#### What you need to do:
Would you work out how many lines below include the word "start"? Only that number is wanted.

----

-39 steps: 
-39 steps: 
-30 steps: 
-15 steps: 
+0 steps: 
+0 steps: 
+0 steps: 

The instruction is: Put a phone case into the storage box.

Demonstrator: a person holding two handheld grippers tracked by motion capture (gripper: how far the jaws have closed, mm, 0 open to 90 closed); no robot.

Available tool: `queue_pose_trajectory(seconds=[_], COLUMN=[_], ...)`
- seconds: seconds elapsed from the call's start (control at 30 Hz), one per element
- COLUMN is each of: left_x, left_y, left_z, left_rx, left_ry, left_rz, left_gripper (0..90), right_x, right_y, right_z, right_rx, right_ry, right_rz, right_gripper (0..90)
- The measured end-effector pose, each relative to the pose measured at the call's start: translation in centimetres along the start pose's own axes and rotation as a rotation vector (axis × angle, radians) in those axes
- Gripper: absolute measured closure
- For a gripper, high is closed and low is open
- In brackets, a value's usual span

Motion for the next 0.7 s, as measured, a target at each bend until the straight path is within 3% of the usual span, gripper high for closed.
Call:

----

#### Task output:
2